- **What is being asked**: Every line of the material below, from the top through the line with "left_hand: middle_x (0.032", should be reproduced exactly.

- **Entries provided**:

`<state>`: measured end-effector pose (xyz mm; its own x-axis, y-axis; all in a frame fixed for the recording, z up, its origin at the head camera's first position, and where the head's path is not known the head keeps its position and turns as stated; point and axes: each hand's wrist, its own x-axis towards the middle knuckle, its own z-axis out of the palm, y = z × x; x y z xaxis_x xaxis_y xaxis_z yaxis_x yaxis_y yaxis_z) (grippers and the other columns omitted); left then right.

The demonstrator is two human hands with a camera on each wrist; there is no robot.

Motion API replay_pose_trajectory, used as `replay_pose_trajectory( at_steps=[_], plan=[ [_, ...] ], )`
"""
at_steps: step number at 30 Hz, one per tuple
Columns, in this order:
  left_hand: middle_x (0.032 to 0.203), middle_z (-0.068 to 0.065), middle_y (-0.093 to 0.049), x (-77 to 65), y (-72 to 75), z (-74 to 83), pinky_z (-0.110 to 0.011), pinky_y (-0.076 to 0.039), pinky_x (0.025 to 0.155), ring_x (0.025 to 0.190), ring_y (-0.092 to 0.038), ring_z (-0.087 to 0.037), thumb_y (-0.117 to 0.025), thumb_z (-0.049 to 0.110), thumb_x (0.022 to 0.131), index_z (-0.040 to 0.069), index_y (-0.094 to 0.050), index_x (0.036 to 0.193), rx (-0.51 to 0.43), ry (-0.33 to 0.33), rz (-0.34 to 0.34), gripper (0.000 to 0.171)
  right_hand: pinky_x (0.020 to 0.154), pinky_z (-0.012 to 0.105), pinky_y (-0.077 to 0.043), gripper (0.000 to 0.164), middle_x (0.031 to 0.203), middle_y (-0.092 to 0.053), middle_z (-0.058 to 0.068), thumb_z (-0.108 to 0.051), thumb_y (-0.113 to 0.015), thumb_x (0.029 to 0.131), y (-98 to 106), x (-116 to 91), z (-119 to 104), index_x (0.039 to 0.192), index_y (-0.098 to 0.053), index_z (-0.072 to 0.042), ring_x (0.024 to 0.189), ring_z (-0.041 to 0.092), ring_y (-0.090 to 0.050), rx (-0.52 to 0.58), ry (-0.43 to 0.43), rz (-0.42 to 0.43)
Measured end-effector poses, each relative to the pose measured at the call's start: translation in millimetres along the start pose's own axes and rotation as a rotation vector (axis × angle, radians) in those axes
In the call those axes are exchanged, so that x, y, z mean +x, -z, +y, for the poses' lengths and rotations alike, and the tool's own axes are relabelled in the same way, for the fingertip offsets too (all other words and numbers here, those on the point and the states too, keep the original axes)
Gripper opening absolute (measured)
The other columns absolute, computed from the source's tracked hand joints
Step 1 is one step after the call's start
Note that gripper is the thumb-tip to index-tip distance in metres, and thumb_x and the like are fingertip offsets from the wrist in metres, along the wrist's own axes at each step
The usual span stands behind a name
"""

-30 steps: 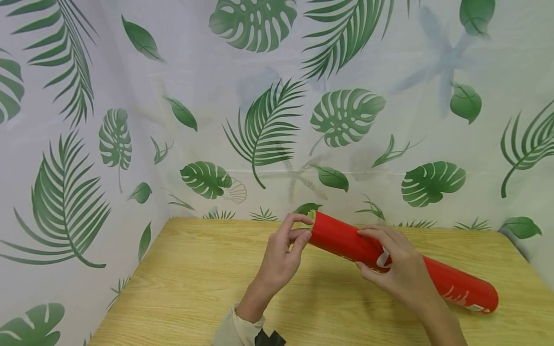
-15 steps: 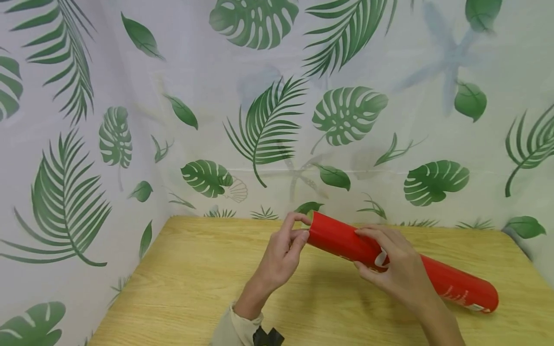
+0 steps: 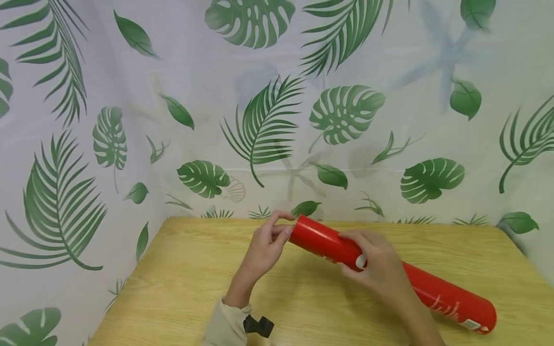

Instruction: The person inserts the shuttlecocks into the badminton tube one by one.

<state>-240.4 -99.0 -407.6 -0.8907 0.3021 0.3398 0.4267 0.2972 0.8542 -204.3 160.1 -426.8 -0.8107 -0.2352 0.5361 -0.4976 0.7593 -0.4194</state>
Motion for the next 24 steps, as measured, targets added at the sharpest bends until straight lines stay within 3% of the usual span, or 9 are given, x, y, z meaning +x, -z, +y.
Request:
replay_pose_trajectory(
  at_steps=[3, 7, 11, 18, 24],
  plan=[
    [0.113, -0.004, -0.067, 0.8, 2.8, -8.6, -0.03, -0.052, 0.084, 0.1, -0.065, -0.013, -0.05, 0.017, 0.099, 0.013, -0.054, 0.12, 0.048, 0.024, 0.008, 0.022, 0.077, 0.048, -0.052, 0.06, 0.114, -0.06, -0.003, -0.03, -0.084, 0.067, -10, 0, 0, 0.122, -0.06, -0.027, 0.103, 0.02, -0.052, -0.027, -0.039, -0.032],
    [0.115, -0.008, -0.066, 2.3, 8.1, -22.0, -0.036, -0.051, 0.089, 0.104, -0.064, -0.019, -0.049, 0.016, 0.1, 0.009, -0.057, 0.119, 0.067, 0.002, 0.048, 0.022, 0.077, 0.049, -0.052, 0.059, 0.115, -0.061, 0.0, -0.035, -0.082, 0.068, -23, 1, -1, 0.122, -0.06, -0.026, 0.102, 0.023, -0.054, -0.074, -0.075, -0.085],
    [0.114, -0.009, -0.065, 1.7, 16.7, -36.1, -0.037, -0.051, 0.088, 0.101, -0.064, -0.022, -0.049, 0.014, 0.1, 0.006, -0.058, 0.117, 0.069, -0.007, 0.114, 0.021, 0.081, 0.051, -0.049, 0.058, 0.117, -0.061, 0.002, -0.036, -0.083, 0.068, -34, -1, 0, 0.121, -0.062, -0.024, 0.104, 0.025, -0.054, -0.096, -0.095, -0.115],
    [0.111, -0.007, -0.065, -2.8, 35.9, -56.7, -0.04, -0.053, 0.084, 0.098, -0.064, -0.025, -0.052, 0.012, 0.098, 0.007, -0.062, 0.112, 0.134, 0.072, 0.239, 0.018, 0.08, 0.049, -0.048, 0.055, 0.112, -0.063, 0.002, -0.036, -0.081, 0.069, -50, -6, 1, 0.119, -0.063, -0.024, 0.1, 0.024, -0.055, -0.129, -0.115, -0.166],
    [0.11, -0.007, -0.065, -6.0, 51.7, -68.0, -0.042, -0.052, 0.083, 0.096, -0.064, -0.027, -0.052, 0.011, 0.098, 0.005, -0.062, 0.112, 0.118, 0.106, 0.276, 0.018, 0.078, 0.05, -0.047, 0.055, 0.111, -0.062, 0.002, -0.037, -0.081, 0.069, -55, -5, -2, 0.119, -0.062, -0.023, 0.1, 0.025, -0.055, -0.169, -0.087, -0.173]
  ],
)
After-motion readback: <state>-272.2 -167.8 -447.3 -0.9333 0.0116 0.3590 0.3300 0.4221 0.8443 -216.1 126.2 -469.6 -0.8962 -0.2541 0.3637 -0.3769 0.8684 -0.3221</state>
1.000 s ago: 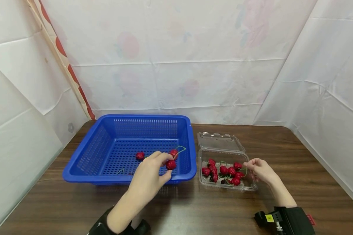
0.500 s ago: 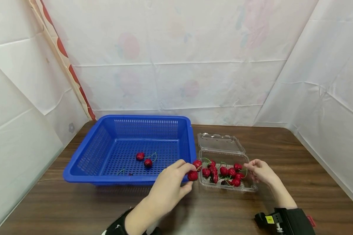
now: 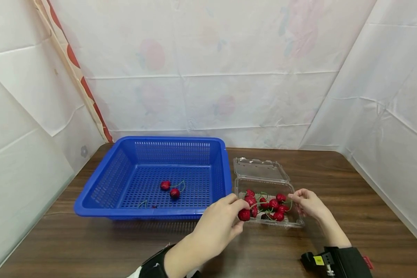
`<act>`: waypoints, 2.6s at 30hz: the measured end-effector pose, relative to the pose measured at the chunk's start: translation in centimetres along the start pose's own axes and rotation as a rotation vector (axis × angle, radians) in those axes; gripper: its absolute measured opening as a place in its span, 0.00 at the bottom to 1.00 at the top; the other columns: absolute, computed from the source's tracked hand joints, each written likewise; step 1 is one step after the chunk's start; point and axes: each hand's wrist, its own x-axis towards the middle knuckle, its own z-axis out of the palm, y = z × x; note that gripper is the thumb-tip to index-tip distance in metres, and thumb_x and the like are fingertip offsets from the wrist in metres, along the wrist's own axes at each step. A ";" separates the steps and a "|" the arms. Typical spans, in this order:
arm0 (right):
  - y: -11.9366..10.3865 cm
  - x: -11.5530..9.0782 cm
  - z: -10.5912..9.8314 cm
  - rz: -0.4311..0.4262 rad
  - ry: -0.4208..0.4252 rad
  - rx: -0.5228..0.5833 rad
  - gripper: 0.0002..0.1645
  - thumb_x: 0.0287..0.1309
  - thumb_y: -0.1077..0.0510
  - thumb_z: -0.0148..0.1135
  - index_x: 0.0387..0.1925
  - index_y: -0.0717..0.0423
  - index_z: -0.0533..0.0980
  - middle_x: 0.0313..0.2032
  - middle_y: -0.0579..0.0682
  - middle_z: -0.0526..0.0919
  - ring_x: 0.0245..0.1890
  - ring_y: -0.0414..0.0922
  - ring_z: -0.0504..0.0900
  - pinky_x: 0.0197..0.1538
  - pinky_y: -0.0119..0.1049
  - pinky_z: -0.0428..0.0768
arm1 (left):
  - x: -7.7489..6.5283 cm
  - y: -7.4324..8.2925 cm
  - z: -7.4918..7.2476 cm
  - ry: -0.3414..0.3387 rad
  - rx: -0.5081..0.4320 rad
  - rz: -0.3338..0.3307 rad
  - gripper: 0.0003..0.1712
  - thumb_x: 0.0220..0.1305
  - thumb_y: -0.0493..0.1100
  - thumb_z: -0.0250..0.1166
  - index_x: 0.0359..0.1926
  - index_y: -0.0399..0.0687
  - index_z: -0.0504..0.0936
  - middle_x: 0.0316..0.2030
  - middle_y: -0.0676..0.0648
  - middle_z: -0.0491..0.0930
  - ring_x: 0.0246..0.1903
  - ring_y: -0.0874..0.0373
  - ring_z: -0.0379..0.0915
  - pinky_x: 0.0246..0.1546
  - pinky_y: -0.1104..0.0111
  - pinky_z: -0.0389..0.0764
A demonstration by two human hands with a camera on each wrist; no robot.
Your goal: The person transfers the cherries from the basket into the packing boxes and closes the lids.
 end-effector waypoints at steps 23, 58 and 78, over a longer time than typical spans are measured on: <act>-0.1 -0.1 0.0 -0.008 -0.013 -0.002 0.14 0.62 0.56 0.48 0.33 0.66 0.62 0.14 0.46 0.65 0.11 0.37 0.63 0.16 0.31 0.66 | 2.5 0.3 4.5 -0.104 0.157 -0.002 0.14 0.43 0.35 0.68 0.35 0.49 0.80 0.27 0.53 0.73 0.26 0.63 0.71 0.23 0.77 0.70; 0.2 0.1 0.0 -0.029 -0.024 -0.011 0.14 0.63 0.56 0.47 0.33 0.66 0.62 0.14 0.45 0.65 0.11 0.37 0.63 0.16 0.31 0.66 | 5.4 0.1 7.8 -0.197 0.337 -0.075 0.07 0.46 0.35 0.67 0.28 0.51 0.81 0.27 0.50 0.75 0.24 0.60 0.72 0.21 0.72 0.74; 0.2 0.0 0.0 -0.023 -0.008 -0.013 0.13 0.62 0.57 0.48 0.32 0.66 0.62 0.14 0.46 0.65 0.11 0.37 0.63 0.16 0.31 0.67 | 6.2 -0.4 8.5 -0.264 0.358 -0.084 0.05 0.49 0.36 0.65 0.23 0.51 0.81 0.27 0.50 0.78 0.24 0.60 0.73 0.21 0.71 0.74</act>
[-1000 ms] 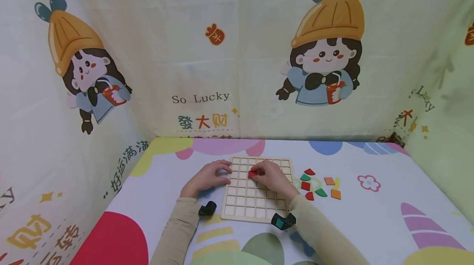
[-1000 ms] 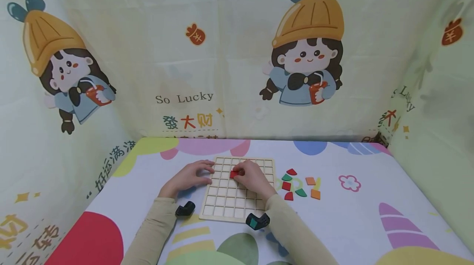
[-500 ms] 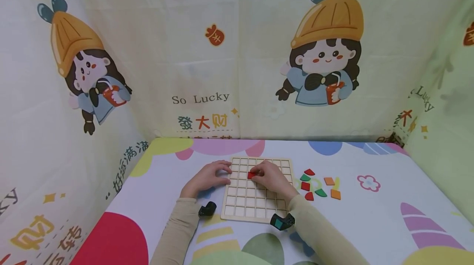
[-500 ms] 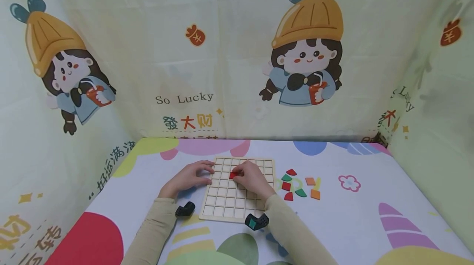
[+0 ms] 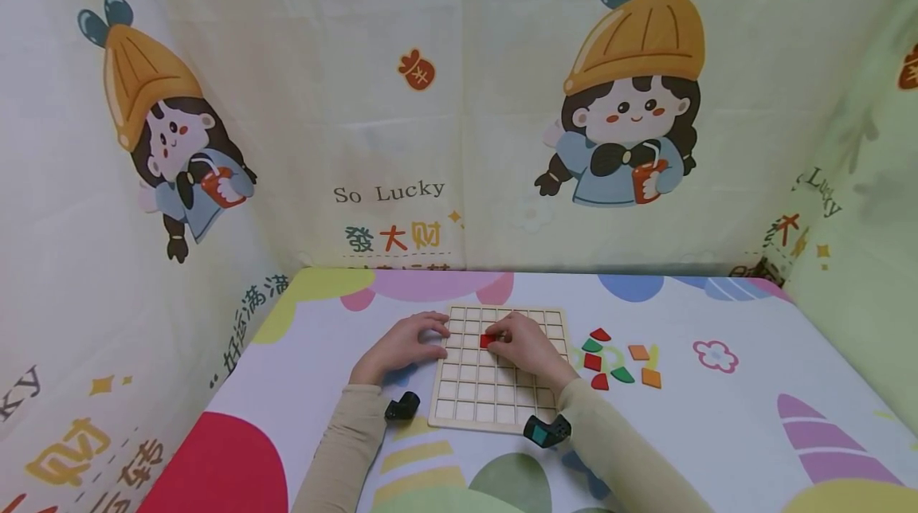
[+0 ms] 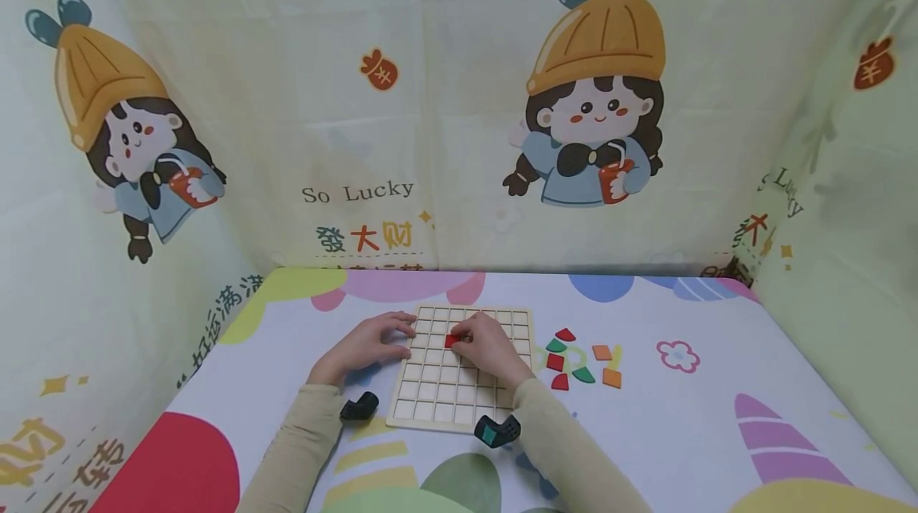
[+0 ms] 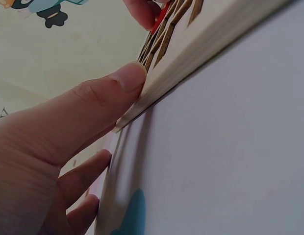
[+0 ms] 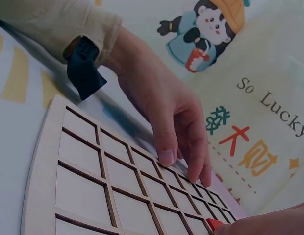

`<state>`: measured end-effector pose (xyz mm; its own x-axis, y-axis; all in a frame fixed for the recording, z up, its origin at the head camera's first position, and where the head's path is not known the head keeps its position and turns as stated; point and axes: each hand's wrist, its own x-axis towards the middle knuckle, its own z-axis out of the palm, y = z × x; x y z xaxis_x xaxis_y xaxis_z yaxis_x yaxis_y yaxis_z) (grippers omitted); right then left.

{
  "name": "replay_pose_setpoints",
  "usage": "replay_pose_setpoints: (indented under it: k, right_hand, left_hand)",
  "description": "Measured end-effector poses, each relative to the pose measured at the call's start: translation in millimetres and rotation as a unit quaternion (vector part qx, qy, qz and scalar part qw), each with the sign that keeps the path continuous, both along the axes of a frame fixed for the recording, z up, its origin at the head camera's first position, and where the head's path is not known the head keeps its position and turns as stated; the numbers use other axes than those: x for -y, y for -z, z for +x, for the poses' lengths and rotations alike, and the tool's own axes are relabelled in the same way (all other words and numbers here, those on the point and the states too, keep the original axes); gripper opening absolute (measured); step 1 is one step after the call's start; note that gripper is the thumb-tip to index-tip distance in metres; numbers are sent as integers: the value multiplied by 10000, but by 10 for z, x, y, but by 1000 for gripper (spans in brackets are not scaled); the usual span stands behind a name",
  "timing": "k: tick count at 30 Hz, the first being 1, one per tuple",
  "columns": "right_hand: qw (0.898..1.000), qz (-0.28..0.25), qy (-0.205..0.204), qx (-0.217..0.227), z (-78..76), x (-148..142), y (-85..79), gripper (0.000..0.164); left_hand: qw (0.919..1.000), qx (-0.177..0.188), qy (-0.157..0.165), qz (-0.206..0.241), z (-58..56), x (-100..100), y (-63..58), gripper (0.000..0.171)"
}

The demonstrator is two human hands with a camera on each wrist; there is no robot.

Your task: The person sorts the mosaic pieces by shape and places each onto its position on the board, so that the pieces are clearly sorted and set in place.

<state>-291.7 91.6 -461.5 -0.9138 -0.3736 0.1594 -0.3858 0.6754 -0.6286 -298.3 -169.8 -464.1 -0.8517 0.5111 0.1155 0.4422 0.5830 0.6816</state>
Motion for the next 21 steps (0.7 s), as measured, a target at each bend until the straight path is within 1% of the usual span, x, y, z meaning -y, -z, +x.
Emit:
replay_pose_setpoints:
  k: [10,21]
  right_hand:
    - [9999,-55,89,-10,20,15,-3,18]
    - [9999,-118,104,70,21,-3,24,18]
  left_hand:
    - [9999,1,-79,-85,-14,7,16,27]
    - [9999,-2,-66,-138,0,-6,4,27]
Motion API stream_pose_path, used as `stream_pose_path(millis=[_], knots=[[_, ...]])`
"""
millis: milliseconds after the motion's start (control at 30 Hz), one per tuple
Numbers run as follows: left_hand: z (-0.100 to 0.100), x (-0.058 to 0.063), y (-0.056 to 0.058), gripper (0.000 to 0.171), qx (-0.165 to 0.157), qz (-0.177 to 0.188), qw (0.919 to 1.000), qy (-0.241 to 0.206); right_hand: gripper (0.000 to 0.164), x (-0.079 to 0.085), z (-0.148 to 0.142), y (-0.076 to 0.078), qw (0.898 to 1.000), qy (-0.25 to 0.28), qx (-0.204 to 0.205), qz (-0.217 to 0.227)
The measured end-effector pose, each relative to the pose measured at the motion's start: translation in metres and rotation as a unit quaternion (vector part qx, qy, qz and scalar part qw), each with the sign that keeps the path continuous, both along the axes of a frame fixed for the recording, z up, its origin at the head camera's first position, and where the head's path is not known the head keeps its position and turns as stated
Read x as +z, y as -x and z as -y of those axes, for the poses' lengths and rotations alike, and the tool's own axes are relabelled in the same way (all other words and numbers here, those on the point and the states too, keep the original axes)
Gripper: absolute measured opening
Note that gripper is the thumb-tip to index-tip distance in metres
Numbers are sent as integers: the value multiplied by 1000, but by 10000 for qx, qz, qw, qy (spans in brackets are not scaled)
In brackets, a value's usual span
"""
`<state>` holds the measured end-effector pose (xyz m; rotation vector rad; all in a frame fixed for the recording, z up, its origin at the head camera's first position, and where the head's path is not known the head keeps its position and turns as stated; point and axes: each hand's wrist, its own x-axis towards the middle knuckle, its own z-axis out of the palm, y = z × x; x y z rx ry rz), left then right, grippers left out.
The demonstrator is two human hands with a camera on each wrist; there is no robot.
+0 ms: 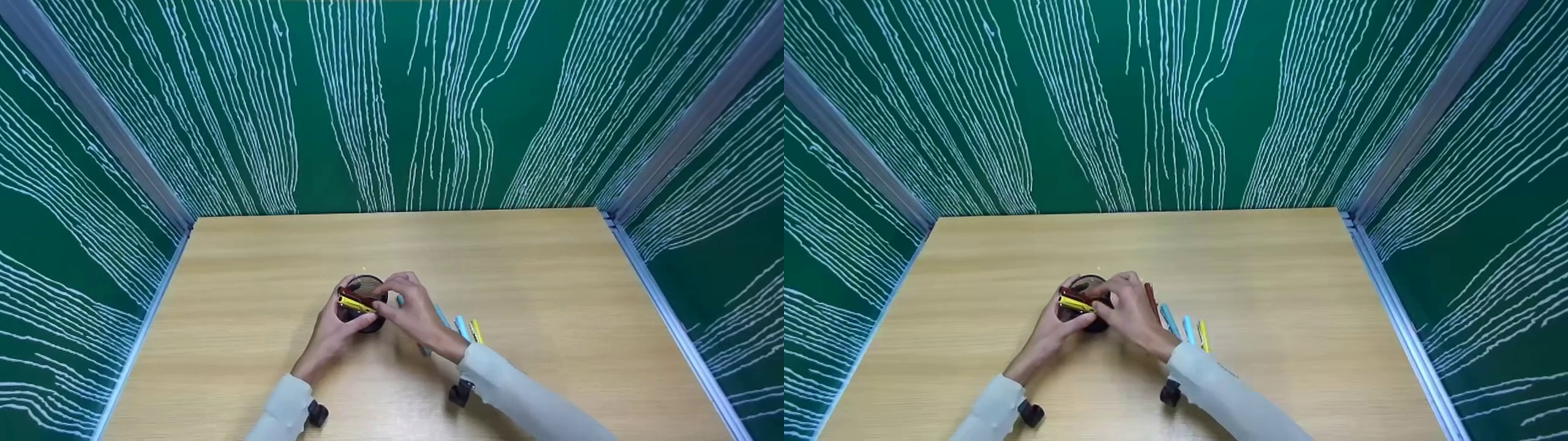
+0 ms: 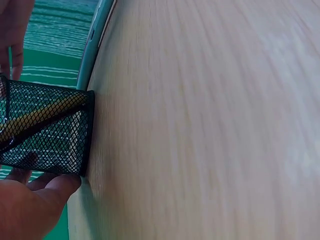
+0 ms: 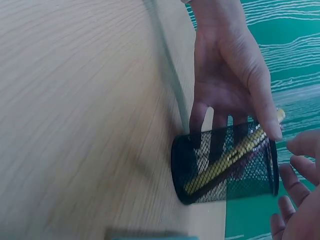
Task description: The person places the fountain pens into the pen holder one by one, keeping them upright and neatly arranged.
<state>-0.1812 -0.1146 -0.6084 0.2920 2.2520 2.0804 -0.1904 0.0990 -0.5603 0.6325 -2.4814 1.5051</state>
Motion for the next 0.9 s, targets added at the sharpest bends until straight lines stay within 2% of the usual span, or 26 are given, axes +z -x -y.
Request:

- **Exercise output**:
`<state>`: measured end-effector pose (xyz mm; its own x-axis, y-axis; all in a frame fixed for the recording, z up, its origin at the head camera's first position, and where the head's path is not known the head keeps its position and turns as stated; point and axes: each hand's wrist, its own x-axis towards the middle knuckle, its own z-axis out of the palm, y = z × x; x y z xaxis_x xaxis_y xaxis_z yaxis_x yaxis_y yaxis_z) (grippers and the other columns omitted); left then right.

The demonstrator is two human hands with a camera on each wrist; there is no robot.

Motion API replay_pose_trajectory, used as `replay_pose_trajectory( at_steps=[_], plan=[ [_, ...] ], )`
"""
at_steps: step number at 30 Hz, one per tuple
Columns, in this order:
  left_hand: middle_x (0.032 to 0.203), middle_z (-0.068 to 0.065), middle_y (-0.093 to 0.049), x (-77 to 65), y (-72 to 75), z (-74 to 83), pinky_z (-0.110 to 0.011), pinky_y (-0.076 to 0.039), pinky_x (0.025 to 0.155), ring_x (0.025 to 0.190), ring_y (-0.092 to 0.038), ring_z (-0.087 to 0.037), thumb_y (-0.117 to 0.025), thumb_z (-0.049 to 0.110), thumb_x (0.022 to 0.131), index_z (-0.040 to 0.069), index_y (-0.094 to 0.050), index_x (0.036 to 0.193), rx (-0.51 to 0.43), ry (-0.33 to 0.33), rz (-0.34 to 0.34), gripper (0.000 to 0.171)

What was asked now has a complete answer.